Work to complete: Using the material below, work out how many lines contain "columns". Only the number is wanted.

Information provided:
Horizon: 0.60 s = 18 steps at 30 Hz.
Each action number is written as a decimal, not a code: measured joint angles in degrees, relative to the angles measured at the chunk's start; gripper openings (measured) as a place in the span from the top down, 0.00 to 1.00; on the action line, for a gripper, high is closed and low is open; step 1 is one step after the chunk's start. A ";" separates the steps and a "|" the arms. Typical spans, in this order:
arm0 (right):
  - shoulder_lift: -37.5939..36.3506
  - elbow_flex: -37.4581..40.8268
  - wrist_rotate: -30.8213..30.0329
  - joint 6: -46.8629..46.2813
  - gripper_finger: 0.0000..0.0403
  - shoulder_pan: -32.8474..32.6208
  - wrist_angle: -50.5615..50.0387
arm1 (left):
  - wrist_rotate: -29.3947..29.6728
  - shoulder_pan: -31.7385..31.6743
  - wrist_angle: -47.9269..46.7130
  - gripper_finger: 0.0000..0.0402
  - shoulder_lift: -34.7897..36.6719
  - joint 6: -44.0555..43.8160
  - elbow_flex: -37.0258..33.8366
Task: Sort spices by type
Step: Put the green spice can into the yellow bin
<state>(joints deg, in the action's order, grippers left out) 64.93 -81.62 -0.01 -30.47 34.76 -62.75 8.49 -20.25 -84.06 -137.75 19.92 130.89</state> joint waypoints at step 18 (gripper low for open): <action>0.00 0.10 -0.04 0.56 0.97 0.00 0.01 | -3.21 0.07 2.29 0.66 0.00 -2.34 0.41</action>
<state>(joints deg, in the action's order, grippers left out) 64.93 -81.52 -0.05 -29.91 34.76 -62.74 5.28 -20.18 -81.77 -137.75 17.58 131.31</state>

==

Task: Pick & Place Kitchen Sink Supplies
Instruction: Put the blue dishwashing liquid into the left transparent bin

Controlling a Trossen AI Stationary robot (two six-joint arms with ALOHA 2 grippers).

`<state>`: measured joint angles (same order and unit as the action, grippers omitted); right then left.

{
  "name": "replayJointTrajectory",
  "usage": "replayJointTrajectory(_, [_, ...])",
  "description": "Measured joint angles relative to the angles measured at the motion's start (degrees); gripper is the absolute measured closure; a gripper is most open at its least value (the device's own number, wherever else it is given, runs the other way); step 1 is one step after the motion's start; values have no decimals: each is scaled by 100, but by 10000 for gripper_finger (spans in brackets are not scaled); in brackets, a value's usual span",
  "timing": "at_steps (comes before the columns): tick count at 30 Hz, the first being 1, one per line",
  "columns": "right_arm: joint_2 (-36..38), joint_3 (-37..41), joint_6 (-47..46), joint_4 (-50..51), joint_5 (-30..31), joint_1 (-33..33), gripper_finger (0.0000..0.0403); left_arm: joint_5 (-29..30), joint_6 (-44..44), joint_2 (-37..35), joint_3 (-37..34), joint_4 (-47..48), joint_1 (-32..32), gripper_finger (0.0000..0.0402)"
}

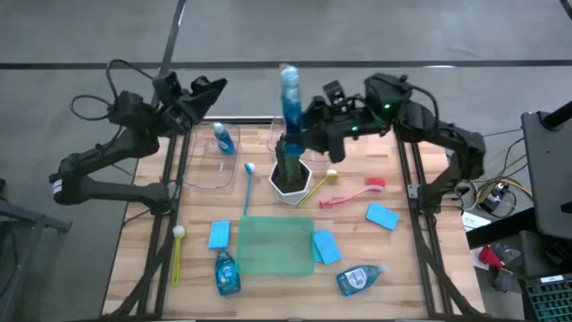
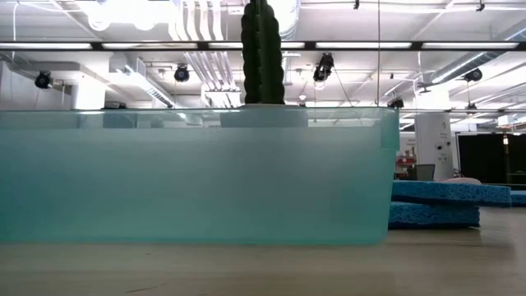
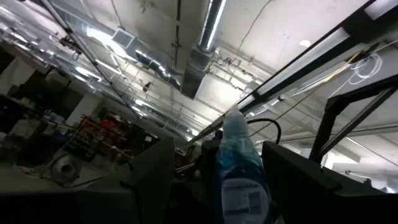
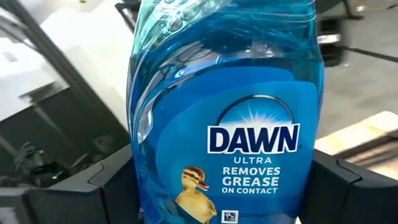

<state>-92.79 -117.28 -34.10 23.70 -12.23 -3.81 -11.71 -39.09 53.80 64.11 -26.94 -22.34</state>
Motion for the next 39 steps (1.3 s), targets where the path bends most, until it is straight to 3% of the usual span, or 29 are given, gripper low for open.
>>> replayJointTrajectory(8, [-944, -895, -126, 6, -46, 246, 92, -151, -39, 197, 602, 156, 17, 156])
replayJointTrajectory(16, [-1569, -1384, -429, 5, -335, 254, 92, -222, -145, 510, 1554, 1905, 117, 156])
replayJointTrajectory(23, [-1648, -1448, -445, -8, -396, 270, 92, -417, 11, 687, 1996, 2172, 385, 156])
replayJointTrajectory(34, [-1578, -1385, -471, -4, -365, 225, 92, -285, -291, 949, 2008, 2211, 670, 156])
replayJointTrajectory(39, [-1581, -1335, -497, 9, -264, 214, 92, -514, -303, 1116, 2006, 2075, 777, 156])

Expected answer: 2